**DIRECTIONS FOR THIS TASK**
When a line in the listing contains the string "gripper", pick it out and copy it.

**DATA EXTRACT**
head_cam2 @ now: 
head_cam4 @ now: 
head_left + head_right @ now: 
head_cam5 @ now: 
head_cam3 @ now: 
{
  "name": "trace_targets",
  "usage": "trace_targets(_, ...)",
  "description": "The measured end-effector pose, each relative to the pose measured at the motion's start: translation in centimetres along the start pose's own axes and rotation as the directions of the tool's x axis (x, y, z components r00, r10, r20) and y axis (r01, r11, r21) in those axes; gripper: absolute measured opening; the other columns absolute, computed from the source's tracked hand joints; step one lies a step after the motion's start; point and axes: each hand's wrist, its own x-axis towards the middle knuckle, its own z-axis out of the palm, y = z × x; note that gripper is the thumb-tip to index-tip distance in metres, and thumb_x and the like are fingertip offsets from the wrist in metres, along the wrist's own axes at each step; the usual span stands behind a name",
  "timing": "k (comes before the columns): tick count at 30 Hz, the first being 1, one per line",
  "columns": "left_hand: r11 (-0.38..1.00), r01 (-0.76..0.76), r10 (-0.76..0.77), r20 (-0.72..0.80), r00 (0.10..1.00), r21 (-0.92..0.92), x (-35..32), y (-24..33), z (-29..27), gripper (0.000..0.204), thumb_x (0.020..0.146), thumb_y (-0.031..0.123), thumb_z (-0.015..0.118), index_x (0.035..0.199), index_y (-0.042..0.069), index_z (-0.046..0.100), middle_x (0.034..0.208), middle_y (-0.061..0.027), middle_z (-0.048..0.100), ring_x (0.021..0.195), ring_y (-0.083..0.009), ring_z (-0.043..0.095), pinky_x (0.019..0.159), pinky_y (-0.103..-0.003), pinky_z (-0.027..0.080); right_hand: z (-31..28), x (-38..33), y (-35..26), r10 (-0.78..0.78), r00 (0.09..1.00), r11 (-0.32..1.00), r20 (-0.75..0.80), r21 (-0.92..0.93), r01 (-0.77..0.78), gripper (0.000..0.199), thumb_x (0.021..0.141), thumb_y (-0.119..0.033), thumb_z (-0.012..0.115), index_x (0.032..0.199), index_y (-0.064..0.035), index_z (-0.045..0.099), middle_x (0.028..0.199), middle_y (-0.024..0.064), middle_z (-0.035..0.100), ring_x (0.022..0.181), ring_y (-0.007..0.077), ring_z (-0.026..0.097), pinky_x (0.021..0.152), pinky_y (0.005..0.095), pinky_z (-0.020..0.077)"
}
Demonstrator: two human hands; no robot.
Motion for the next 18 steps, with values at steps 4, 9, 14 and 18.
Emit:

**TASK OUTPUT**
  "description": "The measured end-effector pose, each relative to the pose measured at the motion's start: translation in centimetres along the start pose's own axes and rotation as the directions of the tool's x axis (x, y, z components r00, r10, r20) and y axis (r01, r11, r21) in those axes; gripper: absolute measured opening; the other columns absolute, computed from the source's tracked hand joints; step one lies a step after the motion's start; point and axes: each hand's wrist, its own x-axis towards the middle knuckle, its own z-axis out of the palm, y = z × x; note that gripper is the thumb-tip to index-tip distance in metres, and thumb_x and the like are fingertip offsets from the wrist in metres, along the wrist's own axes at each step; the usual span stands behind a name",
  "columns": "left_hand: r11 (-0.38..1.00), r01 (-0.76..0.76), r10 (-0.76..0.77), r20 (-0.72..0.80), r00 (0.10..1.00), r21 (-0.92..0.92), x (-35..32), y (-24..33), z (-29..27), gripper (0.000..0.204), thumb_x (0.020..0.146), thumb_y (-0.031..0.123), thumb_z (-0.015..0.118), index_x (0.035..0.199), index_y (-0.042..0.069), index_z (-0.046..0.100), middle_x (0.034..0.208), middle_y (-0.061..0.027), middle_z (-0.048..0.100), ring_x (0.021..0.195), ring_y (-0.083..0.009), ring_z (-0.043..0.095), pinky_x (0.019..0.159), pinky_y (-0.103..-0.003), pinky_z (-0.027..0.080); right_hand: z (-31..28), x (-38..33), y (-35..26), r10 (-0.78..0.78), r00 (0.09..1.00), r11 (-0.32..1.00), r20 (-0.75..0.80), r21 (-0.92..0.93), r01 (-0.77..0.78), gripper (0.000..0.199), thumb_x (0.021..0.141), thumb_y (-0.119..0.033), thumb_z (-0.012..0.115), index_x (0.032..0.199), index_y (-0.064..0.035), index_z (-0.045..0.099), middle_x (0.028..0.199), middle_y (-0.024..0.064), middle_z (-0.035..0.100), ring_x (0.022..0.181), ring_y (-0.007..0.077), ring_z (-0.026..0.097), pinky_x (0.021..0.152), pinky_y (0.005..0.095), pinky_z (-0.020..0.077)"

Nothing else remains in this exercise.